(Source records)
********
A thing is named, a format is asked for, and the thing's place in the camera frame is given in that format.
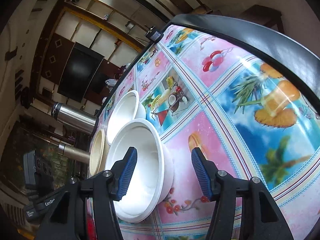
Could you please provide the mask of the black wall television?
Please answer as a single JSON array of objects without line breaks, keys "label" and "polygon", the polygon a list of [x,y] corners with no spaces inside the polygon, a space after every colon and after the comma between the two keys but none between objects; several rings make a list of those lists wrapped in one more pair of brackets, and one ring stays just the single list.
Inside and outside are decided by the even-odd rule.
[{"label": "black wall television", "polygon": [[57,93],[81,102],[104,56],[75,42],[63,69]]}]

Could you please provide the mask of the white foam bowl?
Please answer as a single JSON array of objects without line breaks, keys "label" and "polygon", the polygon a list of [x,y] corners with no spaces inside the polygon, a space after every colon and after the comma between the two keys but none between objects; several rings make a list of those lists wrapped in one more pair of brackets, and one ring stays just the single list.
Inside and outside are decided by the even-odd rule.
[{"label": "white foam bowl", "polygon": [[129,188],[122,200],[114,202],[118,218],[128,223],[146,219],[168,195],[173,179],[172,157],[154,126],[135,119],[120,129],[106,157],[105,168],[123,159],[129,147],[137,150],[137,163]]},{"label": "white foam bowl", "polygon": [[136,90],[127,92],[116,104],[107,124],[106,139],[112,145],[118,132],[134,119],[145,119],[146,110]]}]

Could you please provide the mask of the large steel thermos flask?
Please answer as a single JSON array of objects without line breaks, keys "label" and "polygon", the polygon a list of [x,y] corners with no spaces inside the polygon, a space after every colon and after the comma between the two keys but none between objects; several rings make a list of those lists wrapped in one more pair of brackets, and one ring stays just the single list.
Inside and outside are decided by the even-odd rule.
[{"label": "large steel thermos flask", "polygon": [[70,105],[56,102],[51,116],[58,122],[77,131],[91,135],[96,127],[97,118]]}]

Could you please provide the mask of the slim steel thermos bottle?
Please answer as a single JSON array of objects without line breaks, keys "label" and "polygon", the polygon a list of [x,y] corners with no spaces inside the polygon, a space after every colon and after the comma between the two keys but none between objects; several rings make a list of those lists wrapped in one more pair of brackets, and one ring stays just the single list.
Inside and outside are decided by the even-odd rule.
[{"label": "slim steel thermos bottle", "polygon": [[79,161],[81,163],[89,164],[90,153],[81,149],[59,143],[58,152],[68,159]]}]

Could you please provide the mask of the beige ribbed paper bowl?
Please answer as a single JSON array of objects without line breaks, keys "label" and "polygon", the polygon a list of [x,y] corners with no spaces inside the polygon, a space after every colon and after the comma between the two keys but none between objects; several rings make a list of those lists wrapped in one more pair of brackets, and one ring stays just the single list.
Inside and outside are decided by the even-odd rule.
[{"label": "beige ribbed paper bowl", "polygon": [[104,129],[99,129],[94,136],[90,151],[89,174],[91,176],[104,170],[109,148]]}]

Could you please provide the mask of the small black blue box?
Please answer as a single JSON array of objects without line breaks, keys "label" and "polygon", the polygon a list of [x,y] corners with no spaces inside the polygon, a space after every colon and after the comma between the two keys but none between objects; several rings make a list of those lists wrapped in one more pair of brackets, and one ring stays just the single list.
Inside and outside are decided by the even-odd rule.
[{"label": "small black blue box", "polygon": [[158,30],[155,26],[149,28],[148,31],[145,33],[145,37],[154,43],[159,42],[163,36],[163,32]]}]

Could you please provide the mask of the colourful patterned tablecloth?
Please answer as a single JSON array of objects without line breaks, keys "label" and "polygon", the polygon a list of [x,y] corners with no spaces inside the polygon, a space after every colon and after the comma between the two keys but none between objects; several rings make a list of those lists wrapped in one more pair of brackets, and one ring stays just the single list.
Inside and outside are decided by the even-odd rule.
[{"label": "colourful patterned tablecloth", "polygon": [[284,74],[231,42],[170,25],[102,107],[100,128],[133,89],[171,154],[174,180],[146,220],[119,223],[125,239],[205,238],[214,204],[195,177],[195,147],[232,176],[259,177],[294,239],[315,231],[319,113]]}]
********
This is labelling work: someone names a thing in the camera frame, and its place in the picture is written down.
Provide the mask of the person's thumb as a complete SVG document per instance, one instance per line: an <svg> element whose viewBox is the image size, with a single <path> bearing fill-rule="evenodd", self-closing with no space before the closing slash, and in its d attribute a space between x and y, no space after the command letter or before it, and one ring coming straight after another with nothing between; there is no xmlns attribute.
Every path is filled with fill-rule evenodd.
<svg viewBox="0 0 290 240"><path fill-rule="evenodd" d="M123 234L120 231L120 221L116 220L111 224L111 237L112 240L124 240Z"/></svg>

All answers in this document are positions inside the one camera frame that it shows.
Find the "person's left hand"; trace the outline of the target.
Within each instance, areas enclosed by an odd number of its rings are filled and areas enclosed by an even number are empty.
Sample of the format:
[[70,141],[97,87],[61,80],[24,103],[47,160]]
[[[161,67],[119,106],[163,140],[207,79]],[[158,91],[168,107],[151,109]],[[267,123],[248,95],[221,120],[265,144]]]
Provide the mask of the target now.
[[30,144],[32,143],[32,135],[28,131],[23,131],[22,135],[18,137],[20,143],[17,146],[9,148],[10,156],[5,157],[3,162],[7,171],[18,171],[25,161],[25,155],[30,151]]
********
■ The problem: Going back to the entries above, set down exactly the lines that begin at the one with "Could you please provide the mask of the white" and end at the one with "Could you please provide the mask of the large", both included, and nothing else.

■ Result of this exercise:
Could you please provide the mask of the white foam bowl?
Please answer as a single JSON array of objects without line breaks, keys "label" and "polygon", the polygon a list of [x,y] corners with no spaces inside the polygon, a space after every colon and after the comma between the two keys but none between objects; several rings make a list of those lists wrapped in one more pair of brackets, and one ring stays just the single list.
Inside and outside are decided by the even-odd rule.
[{"label": "white foam bowl", "polygon": [[129,188],[122,200],[114,202],[118,218],[128,223],[146,219],[168,195],[173,179],[172,157],[154,126],[135,119],[120,129],[106,157],[105,168],[123,159],[129,147],[137,150],[137,163]]},{"label": "white foam bowl", "polygon": [[136,90],[127,92],[116,104],[107,124],[106,139],[112,145],[118,132],[134,119],[145,119],[146,110]]}]

Could you please provide the mask of the large steel thermos flask?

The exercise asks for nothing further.